Task objective -> Start at the line below containing "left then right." and stop at the line containing "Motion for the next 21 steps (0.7". Repeat every line of that stretch exactly, and nothing outside it.

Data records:
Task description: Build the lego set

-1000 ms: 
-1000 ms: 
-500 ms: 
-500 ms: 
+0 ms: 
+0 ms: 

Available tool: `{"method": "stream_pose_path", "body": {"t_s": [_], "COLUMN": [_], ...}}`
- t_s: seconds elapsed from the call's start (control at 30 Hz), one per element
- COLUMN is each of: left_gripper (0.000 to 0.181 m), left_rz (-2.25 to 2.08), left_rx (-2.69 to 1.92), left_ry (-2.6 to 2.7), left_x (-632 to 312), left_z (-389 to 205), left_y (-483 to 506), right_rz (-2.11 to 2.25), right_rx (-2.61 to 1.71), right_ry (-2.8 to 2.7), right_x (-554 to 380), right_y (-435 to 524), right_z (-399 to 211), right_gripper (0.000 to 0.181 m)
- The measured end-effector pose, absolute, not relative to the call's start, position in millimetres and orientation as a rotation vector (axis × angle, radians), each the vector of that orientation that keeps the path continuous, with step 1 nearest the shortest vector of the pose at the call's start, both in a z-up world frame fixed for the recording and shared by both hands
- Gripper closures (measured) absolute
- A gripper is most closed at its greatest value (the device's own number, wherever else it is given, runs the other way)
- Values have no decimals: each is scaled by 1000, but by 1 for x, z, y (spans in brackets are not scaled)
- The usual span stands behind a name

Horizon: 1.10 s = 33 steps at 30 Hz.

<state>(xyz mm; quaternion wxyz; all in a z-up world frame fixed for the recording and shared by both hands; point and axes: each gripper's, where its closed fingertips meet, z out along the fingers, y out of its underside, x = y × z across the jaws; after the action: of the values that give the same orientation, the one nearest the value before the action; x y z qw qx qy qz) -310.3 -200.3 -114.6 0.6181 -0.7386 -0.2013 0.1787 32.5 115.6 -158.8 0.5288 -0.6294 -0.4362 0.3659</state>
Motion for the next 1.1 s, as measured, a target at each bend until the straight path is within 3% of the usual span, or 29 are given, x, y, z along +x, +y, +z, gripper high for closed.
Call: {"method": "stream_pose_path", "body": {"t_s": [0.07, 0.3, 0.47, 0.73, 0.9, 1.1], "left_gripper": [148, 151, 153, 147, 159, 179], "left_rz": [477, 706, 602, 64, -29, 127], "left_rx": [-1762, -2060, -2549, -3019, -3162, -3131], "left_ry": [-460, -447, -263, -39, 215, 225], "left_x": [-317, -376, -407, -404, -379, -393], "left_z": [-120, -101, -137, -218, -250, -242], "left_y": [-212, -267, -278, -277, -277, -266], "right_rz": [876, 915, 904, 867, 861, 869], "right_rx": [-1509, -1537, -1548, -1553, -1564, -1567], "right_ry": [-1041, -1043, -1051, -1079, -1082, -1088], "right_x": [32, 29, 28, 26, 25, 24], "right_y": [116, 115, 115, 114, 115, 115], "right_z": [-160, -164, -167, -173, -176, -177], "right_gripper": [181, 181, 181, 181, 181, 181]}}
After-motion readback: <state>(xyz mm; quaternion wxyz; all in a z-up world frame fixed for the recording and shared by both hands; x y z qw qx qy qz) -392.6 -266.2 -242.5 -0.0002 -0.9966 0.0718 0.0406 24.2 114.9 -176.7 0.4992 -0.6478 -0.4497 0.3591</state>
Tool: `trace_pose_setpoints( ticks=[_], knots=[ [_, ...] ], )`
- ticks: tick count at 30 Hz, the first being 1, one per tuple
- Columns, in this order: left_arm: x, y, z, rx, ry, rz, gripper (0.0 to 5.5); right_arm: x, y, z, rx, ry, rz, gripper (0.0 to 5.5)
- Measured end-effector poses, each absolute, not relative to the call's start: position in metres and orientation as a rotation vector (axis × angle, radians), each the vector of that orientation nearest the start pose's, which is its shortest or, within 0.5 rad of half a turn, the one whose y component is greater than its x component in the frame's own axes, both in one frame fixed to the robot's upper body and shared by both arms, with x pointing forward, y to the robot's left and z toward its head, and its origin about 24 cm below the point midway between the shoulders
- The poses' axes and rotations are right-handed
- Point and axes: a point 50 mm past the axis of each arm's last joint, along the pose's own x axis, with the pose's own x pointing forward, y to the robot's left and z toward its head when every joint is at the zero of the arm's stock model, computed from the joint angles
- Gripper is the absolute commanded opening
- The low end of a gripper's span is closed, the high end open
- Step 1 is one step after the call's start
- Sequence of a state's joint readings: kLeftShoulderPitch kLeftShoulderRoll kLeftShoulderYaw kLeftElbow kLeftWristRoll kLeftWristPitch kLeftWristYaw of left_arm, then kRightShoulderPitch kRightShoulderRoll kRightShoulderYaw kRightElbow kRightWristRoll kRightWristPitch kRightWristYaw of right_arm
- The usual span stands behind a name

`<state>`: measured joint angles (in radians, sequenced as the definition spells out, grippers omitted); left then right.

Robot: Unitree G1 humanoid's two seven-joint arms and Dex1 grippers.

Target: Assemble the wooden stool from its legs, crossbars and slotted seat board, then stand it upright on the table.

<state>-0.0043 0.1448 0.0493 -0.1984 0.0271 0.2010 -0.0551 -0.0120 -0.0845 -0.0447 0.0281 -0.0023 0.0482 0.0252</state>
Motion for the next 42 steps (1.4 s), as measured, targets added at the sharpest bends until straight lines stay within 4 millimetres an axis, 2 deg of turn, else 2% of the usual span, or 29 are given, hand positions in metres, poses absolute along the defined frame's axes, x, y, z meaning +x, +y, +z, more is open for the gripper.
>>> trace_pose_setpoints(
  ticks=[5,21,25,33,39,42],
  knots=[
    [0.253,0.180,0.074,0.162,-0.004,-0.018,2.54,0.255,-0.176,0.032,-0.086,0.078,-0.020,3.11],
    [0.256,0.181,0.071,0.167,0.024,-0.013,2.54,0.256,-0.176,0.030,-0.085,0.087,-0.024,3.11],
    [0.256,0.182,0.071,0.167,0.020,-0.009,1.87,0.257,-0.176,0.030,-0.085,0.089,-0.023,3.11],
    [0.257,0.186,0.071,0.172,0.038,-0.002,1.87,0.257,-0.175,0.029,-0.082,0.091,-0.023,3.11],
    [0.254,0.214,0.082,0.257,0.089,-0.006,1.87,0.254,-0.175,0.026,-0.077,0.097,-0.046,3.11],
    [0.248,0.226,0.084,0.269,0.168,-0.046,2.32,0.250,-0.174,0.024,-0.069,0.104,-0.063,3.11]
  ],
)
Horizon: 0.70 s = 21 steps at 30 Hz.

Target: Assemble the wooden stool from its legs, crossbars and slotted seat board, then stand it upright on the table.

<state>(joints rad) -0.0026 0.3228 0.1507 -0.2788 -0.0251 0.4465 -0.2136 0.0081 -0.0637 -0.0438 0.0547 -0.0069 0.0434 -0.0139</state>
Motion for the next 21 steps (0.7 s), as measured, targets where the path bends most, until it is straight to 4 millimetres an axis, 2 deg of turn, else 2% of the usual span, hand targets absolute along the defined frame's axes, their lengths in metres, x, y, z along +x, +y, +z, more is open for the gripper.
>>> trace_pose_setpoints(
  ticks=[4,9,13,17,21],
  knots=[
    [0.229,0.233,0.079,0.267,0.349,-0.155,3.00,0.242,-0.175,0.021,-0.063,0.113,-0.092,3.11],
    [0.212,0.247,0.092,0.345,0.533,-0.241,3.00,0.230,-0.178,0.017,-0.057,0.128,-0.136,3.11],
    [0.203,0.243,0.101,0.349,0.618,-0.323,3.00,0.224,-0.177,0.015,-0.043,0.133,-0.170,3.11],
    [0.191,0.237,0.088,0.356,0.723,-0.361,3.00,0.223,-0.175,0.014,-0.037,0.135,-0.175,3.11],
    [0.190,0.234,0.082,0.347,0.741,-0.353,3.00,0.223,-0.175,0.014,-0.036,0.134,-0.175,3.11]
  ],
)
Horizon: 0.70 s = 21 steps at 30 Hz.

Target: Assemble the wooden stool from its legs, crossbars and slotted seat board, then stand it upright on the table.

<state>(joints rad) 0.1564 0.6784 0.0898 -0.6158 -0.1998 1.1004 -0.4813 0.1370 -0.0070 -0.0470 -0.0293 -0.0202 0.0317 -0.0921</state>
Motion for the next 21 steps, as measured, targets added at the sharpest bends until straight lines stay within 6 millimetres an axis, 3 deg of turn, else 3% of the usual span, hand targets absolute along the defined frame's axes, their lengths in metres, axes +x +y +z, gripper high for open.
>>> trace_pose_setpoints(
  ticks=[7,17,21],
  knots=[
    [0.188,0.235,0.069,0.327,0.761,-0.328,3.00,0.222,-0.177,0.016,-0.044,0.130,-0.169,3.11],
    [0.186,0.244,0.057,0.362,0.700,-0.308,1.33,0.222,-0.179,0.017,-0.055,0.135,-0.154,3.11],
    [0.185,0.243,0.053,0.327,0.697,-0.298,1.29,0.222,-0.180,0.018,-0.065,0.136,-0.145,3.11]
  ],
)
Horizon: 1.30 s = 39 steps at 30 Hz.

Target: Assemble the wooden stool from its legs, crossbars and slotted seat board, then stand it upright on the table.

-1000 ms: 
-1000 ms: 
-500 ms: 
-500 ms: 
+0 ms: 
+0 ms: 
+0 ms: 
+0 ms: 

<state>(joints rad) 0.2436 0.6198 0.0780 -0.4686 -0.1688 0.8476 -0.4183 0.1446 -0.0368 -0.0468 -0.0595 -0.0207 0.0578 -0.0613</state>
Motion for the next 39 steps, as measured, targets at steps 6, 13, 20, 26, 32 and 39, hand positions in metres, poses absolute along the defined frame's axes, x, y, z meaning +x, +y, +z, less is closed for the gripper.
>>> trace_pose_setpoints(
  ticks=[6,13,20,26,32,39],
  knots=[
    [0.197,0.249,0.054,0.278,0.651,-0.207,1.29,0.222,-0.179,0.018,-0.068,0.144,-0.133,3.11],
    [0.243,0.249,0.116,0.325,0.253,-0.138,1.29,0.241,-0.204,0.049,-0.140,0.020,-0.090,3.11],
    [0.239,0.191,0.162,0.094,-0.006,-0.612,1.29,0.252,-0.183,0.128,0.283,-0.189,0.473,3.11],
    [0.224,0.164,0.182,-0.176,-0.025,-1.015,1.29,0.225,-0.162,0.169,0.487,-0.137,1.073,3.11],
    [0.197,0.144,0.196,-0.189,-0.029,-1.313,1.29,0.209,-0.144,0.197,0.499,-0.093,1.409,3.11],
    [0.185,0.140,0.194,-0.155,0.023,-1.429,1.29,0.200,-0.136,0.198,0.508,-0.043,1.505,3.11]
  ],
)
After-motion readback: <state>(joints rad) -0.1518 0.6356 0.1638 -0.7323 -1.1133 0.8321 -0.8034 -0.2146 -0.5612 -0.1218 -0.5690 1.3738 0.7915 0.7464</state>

Output ->
`<state>`: measured joint angles (in radians, sequenced as the definition spells out, grippers omitted); left then right.

Robot: Unitree G1 humanoid's two seven-joint arms and Dex1 grippers.

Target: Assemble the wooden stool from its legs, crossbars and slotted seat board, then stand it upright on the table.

<state>-0.0043 0.1448 0.0493 -0.1984 0.0271 0.2010 -0.0551 -0.0120 -0.0845 -0.0447 0.0281 -0.0023 0.0482 0.0252</state>
Motion for the next 42 steps (1.4 s), as measured, targets added at the sharpest bends until straight lines stay within 4 millimetres an axis, 2 deg of turn, else 2% of the usual span, or 29 are given, hand positions in metres, poses absolute along the defined frame's axes, x, y, z meaning +x, +y, +z, more is open for the gripper.
>>> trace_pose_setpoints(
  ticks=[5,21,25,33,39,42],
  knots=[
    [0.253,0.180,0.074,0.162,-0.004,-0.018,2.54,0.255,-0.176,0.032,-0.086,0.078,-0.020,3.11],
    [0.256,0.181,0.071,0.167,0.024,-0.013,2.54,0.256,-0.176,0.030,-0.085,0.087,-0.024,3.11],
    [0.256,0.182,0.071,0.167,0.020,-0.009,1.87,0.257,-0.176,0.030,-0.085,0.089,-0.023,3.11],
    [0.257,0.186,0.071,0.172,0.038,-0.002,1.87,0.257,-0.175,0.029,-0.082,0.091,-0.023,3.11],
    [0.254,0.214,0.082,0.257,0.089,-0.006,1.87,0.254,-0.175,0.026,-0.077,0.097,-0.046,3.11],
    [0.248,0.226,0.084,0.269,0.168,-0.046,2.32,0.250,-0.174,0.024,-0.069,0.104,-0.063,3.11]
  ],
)
Horizon: 0.70 s = 21 steps at 30 Hz.

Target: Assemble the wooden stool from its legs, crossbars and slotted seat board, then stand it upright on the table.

<state>(joints rad) -0.0026 0.3228 0.1507 -0.2788 -0.0251 0.4465 -0.2136 0.0081 -0.0637 -0.0438 0.0547 -0.0069 0.0434 -0.0139</state>
Motion for the next 21 steps (0.7 s), as measured, targets where the path bends most, until it is straight to 4 millimetres an axis, 2 deg of turn, else 2% of the usual span, hand targets absolute along the defined frame's axes, their lengths in metres, x, y, z along +x, +y, +z, more is open for the gripper.

This response contains the complete answer.